Source: Montague Bikes
- Learn about heart disease. In the spirit of full-disclosure, I’ve never been one to pay attention to heart disease. Diabetes was our big familial disease, so I naively believed heart disease didn’t apply to me...until it crept into my life. Not only were my friends directly suffering from it (which happens more as you get older), but I, myself have a diagnosis of pre-diabetes (as a “healthy” person), and I'm married to a man who has a family history of heart disease. Suddenly, I paid attention. For myself, for my husband, and for our kids. I urge you to read about the risk factors and symptoms of this silent killer.
- Be proactive about your health. The very first step is to get annual labs to monitor your overall health. These will provide a baseline and will guide your healthcare. If you see something in your lab work that seems odd to you, especially if you have a family history of a specific disease, please take these peculiarities seriously. In terms of heart disease, there are a multitude of numbers to consider: blood pressure, cholesterol, and blood glucose, to name a few. If you know that you smoke, aren’t eating well, and/or aren’t exercising, be honest with yourself and your doctor. You don’t have to fear a major life overhaul; sometimes small changes yield amazing results and really impact your overall health and risk profile.
- Be mindful of your health and listen to your body. Know your risk factors and be vigilant about your numbers, but also be mindful of how you are feeling. If something just doesn’t seem right, or if your gut is saying, I don’t know about this, please listen. I used to think a heart attack occurred quickly, but that’s not always the case. Some do, but most have warning signs that can start days before the actual heart attack. Your body is smart; respect it and listen when it is telling you something. If you aren’t one to seek medical attention, reconsider. Even if you are wrong, it is always better to err on the side of caution when it comes to your health. A heart attack is not forgiving of your unwillingness to seek medical attention for any reason.
- Know the symptoms of heart attack. Heart disease presents itself in different ways, which is why listening to your body is critical. Many heart attacks involve discomfort in the center of the chest that lasts longer than a few minutes or that goes away and comes back. It can feel like:
- Uncomfortable pressure
- Stabbing pain
Not all heart attacks are preceded by chest pain.
Heart attack symptoms include:
- Chest discomfort
- Discomfort in other areas of the upper body: one or both arms, the back, neck, jaw or stomach
- Shortness of breath with or without chest discomfort
- Pounding heart or changes in heart rhythm
- Heartburn, nausea, vomiting, abdominal pain
- Breaking out in a cold sweat
- Dizziness or lightheadedness
Symptoms more common in women, but not exclusive to women (may occur without chest pain):
- Sudden onset of weakness
- Shortness of breath
- Nausea, vomiting, indigestion
- Body aches
- Overall feeling of illness
- Unusual feeling or mild discomfort in the back, chest, arm, neck or jaw (remember, these may occur without chest pain and still be a heart attack)
- Sleep disturbance
The above list is not exhaustive.

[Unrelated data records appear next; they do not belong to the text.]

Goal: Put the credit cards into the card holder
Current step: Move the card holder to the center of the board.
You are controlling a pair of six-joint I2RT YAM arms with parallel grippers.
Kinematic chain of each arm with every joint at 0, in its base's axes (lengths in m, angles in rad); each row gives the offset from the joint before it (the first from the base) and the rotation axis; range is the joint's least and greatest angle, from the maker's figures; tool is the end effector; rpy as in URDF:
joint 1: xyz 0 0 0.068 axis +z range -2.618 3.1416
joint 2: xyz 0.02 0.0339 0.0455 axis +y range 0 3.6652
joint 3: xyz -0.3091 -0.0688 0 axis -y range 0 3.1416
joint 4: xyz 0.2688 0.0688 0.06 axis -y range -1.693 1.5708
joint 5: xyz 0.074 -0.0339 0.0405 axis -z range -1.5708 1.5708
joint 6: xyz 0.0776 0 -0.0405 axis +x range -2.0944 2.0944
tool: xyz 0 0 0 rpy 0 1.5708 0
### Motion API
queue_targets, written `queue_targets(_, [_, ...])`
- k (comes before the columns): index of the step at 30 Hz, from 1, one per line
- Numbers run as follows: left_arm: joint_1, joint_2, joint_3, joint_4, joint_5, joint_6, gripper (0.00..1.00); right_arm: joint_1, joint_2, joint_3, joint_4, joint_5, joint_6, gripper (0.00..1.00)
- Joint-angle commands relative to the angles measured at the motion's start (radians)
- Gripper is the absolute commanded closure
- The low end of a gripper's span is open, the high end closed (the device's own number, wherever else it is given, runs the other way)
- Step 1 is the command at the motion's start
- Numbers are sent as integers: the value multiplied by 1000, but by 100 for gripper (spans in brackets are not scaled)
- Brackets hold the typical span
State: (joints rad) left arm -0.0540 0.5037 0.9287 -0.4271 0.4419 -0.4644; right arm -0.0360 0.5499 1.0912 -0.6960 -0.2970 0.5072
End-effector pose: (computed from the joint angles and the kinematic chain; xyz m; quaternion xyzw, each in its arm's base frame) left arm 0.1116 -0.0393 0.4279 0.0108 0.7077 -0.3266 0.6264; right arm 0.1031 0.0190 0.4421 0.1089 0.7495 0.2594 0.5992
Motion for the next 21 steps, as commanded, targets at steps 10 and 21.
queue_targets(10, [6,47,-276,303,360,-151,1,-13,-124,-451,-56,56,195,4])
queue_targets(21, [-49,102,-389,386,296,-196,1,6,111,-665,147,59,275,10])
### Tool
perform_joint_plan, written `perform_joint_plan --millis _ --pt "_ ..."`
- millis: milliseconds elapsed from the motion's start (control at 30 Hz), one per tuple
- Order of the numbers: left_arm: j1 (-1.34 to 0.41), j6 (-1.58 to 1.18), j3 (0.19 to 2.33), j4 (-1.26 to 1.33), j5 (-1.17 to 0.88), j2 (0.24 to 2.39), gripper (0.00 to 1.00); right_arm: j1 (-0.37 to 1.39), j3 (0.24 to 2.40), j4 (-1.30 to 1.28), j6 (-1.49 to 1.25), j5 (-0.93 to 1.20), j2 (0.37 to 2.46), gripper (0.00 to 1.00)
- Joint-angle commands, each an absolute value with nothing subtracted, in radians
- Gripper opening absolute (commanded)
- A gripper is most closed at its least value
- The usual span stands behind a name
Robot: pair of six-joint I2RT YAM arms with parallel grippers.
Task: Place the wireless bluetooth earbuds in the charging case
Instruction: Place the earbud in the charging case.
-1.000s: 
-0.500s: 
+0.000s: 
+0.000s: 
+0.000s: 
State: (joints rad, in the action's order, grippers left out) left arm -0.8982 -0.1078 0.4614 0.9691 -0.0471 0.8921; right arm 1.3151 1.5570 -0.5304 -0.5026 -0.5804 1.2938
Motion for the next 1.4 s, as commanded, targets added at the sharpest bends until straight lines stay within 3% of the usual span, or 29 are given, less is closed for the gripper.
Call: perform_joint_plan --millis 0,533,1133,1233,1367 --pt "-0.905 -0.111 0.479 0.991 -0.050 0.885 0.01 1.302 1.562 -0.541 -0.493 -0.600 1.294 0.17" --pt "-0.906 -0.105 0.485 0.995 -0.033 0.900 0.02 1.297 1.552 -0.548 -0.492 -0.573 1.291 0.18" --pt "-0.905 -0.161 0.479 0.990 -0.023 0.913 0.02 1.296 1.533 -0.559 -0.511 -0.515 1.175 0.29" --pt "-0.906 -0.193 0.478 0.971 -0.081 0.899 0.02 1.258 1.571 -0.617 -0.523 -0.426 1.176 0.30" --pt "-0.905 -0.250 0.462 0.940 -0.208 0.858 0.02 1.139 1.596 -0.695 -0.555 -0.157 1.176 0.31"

My friend had lung pain on Wednesday (like he smoked a pack of cigarettes), was fine Thursday and Friday, tried to run a few miles on Saturday (and couldn’t), felt some chest and left-side pains (but didn’t consider it serious since the pains went away), got some more chest pain on Sunday, then on Monday realized that he was actually having a heart attack. Thankfully, he is okay, and is resuming his life, version 2.0 (with new awareness, new guidelines, and, I’m assuming, new appreciations).